将来的な文官候補を村の子供たちの中から見いだせないか、という打ち手の一つだろう。村の外から文官を受け入れるのも良いけれど、それがシグヴァルド様みたいな人ばかりだったら、村の実権を握られちゃうからね。

◯ ◯ ◯ ◯ ◯

「トール。家の仕事の方は落ち着きましたか?」

「一応、収穫作業の方はなんとか…」

村長の畑も今年は収穫が多くて大変だったみたいだ。

長屋敷の各所に大麦を詰めた樽や袋が山と積み上げられていたし、普段は風乾鱈が吊り下げられている天井棚にも、代わりに干した玉ねぎやニンニクがたくさん吊り下げられていた。

村長婦人の私室には流石に野菜のたぐいは置かれていなかったけれど、壁の大きな黒板には何度も書いては消された計算の跡が残っている。

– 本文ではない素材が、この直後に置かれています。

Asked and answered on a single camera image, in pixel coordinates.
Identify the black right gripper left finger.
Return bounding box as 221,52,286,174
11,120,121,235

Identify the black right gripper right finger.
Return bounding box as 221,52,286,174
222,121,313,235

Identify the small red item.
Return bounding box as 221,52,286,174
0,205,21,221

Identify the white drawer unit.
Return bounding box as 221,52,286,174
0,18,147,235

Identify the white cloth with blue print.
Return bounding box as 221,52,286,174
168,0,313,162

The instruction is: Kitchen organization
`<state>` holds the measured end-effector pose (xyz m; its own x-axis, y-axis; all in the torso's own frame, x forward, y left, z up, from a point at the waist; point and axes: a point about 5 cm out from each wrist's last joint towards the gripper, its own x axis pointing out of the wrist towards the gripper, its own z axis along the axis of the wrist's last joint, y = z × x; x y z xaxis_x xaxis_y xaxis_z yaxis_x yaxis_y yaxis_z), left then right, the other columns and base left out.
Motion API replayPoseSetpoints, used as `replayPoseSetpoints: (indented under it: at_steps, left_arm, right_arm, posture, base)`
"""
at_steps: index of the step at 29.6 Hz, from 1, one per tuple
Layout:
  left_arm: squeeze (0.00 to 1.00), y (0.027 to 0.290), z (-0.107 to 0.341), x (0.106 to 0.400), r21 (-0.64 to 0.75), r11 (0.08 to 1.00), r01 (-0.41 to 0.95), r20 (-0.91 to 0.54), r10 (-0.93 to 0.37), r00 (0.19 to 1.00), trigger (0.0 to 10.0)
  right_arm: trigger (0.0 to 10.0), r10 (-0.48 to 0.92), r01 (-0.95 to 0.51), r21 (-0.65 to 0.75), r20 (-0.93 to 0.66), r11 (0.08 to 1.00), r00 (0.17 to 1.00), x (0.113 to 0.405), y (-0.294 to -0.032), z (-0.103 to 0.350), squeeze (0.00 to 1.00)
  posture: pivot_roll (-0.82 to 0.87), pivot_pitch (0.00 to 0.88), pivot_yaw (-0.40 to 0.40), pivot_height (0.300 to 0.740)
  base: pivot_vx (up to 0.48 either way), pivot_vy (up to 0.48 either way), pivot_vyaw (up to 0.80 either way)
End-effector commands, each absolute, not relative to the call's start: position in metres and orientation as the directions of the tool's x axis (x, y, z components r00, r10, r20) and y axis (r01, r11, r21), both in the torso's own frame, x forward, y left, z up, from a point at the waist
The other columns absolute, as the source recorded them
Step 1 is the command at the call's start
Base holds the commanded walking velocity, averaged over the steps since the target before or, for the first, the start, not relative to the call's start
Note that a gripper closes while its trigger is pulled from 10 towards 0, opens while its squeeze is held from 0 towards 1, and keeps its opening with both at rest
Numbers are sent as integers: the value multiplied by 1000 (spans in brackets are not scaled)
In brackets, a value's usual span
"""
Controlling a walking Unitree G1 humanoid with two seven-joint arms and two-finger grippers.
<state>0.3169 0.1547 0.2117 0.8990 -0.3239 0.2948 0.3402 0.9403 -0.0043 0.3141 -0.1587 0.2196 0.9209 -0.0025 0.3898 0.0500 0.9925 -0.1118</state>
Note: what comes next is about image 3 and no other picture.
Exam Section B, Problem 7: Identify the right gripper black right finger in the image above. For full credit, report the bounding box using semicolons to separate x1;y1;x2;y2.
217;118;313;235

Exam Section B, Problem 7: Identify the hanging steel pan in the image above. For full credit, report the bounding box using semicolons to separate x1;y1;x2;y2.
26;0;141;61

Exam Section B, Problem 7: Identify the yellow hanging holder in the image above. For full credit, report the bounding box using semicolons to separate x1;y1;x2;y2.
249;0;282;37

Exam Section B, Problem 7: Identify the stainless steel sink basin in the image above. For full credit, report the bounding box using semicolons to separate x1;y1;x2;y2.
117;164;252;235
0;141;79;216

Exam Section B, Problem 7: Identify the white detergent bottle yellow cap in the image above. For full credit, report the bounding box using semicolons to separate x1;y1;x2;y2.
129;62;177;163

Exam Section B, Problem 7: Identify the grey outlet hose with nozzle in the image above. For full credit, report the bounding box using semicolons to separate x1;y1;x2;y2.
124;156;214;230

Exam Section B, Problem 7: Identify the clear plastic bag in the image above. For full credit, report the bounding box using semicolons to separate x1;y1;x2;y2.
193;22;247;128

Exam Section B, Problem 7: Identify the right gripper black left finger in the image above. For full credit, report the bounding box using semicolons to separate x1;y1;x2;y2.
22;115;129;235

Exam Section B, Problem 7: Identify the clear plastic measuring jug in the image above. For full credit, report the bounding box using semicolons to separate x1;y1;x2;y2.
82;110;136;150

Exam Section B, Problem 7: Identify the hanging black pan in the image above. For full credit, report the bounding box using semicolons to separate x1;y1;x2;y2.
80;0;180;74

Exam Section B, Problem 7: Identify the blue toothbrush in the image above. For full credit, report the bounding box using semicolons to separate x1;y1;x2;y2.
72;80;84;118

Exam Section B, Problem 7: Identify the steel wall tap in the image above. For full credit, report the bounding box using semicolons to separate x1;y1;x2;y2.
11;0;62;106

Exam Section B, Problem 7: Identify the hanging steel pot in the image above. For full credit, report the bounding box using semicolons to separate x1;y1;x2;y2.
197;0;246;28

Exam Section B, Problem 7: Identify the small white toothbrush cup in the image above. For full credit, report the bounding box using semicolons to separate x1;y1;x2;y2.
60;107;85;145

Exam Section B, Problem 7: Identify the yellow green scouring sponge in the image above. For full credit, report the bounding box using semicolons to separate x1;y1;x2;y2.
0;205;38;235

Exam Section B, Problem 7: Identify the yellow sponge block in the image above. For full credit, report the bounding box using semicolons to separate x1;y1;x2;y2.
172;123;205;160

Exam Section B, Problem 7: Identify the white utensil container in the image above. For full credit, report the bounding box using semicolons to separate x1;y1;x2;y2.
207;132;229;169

「兄から手紙が来ました。水車については、職人を送ってくれるそうです」

「それは良かった!助かります!」

来年の村の主要事業となる大麦酒の大量生産と来客用の大麦贅沢パンの量産。

どちらにも、大麦を効率的に製粉するための水車動力は欠かせない。

村長婦人の兄が水車技術の職人を送ってくれるというのなら、一安心だ。

村の職人たちに技術を吸収させれば、増設も出来るだろう。

豊富な回転動力が使えるようになれば、人手不足の解消にも目処がつく。

「もう一点。確認を取りたいと言ってきています」

「なんでしょう?」

あの独断専行が大好きそうなシグヴァルド様が、わざわざ確認を取るだなんて。

なんだか嫌な予感がする。

「我々、北方21星の大結束に所属する村々は、今年の王の徴税を拒否する。先の王の家臣トーレル卿による違法な徴税行為に対する抗議である。トーレル卿への処罰が行われない限り、税は納めない。という方向で意見を調整している。賛成してもらいたい、と」

「それは、また…」

王権に対する、全面対決のお知らせじゃないですか。